Fuzzy k-mers may correspond to conventional k-mers. This has the advantage that: the method can solve the problem of rapid expansion of calculated amount caused by overlarge k and solve the problem that the characteristics of the sequence cannot be represented due to overlarge k. The corresponding relation between the fuzzy k-mer and the traditional k-mer in the invention is as follows:

the one-to-one correspondence of the traditional k-mer and the fuzzy k-mer is A _M×N ＝[a _i,j ]The values of the elements in the matrix A are 1 or 0:

here, "u _j Matching v _i "means at ambiguity v _i The bases having exactly x positions can be in one-to-one correspondence with the conventional k-mers, also known as matching.

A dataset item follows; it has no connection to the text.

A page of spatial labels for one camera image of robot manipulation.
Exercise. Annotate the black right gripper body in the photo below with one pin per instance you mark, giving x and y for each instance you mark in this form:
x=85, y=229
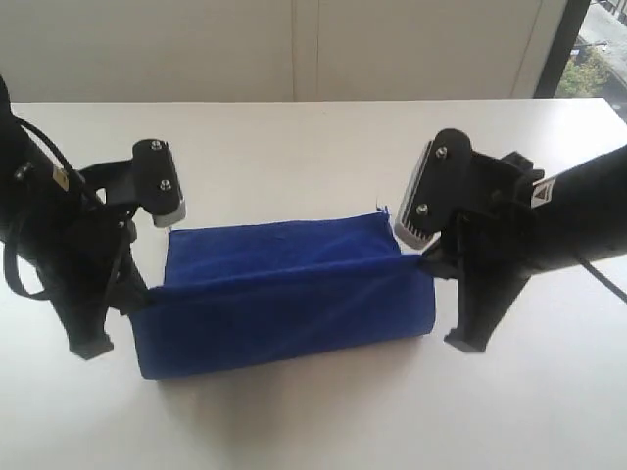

The solution of the one-to-one correspondence matrix of the conventional k-mers and fuzzy k-mers is not unique. A feasible solution is to obtain the minimum L ₂ And (5) a paradigm solution. For RNA transcript X, the feature vector is

For the number of occurrences of the ith fuzzy k-mer in the transcript, < >>

Is the number of k-mers. The kernel function is defined as:

the authentication model adopts a support vector machine. In summary, the support vector machine has excellent classification performance. For features of the computation space obtained with y=ax, a support vector machine was used to train the model, with 10-fold cross validation (10-fold crossing validation) in the sequence. And the obtained model parameters are tested by using the test data. And finally, taking the obtained optimal parameters as model parameters.

The method solves the problems of low prediction accuracy or high calculation complexity in the prior art; the invention can screen reliable mRNA and lncRNA; the invention can identify long-chain non-coding RNA, lays a foundation for researching the functions of the long-chain non-coding RNA, and provides a new idea for explaining the occurrence and development mechanism of diseases.

When k is large, the k-mer usage is a sparse matrix. Thus, careful design of the fuzzy k-mer feature should have the following superior characteristics: (1) the computational complexity is small. The magnitude of the current data set is larger and larger, and the consumption of computing resources is more and more serious, so that proper characteristics are selected, the computation is convenient, and the computation complexity is low. (2) Can reflect the biological characteristics of the RNA sequence. The purpose of the computational features is to solve biological problems, and if there are suitable computational features, they can reflect the biological essential features of the RNA sequence and achieve good results. The characteristics have strong comprehensibility and good interpretability, and lay a good foundation for subsequent data analysis and functional experiments. (3) The generalization capability is strong. The features of the current designs are first to be suitable for sequence analysis of long non-coding RNAs and mrnas, and in order to make the best use of these features possible, it is desirable to extend the computational features to other biological problems, such as predicting mirnas, pirnas, etc.

The correspondence between the conventional k-mers and fuzzy k-mers is not unique, and therefore, a suitable, or "optimal", correspondence is selected. What is then the mapping optimal? The invention adopts L2 paradigm solution. Finally, the method provided by the invention is reasonable as shown by software implementation and final test results.

In feature space, the similarity measure between samples is critical. For fuzzy k-mers, a suitable kernel function is designed to calculate the similarity between two samples. The requirements of easy implementation, low computational complexity and the like are met.

Previous studies have been directed to the problem of studying the biological domain using traditional k-mers as biological features. The invention adopts fuzzy k-mer to study the sequence characteristics of coding protein RNA (mRNA) and long non-coding RNA for the first time. The identification problem of long-chain non-coding RNA is studied based on fuzzy k-mer for the first time, and a kernel function of a support vector machine is designed aiming at the fuzzy k-mer. The research result of the invention can be popularized and applied to the problems of 'identifying genes', 'predicting piRNA', 'category-specific motif discovery', 'miRNA classification', and the like.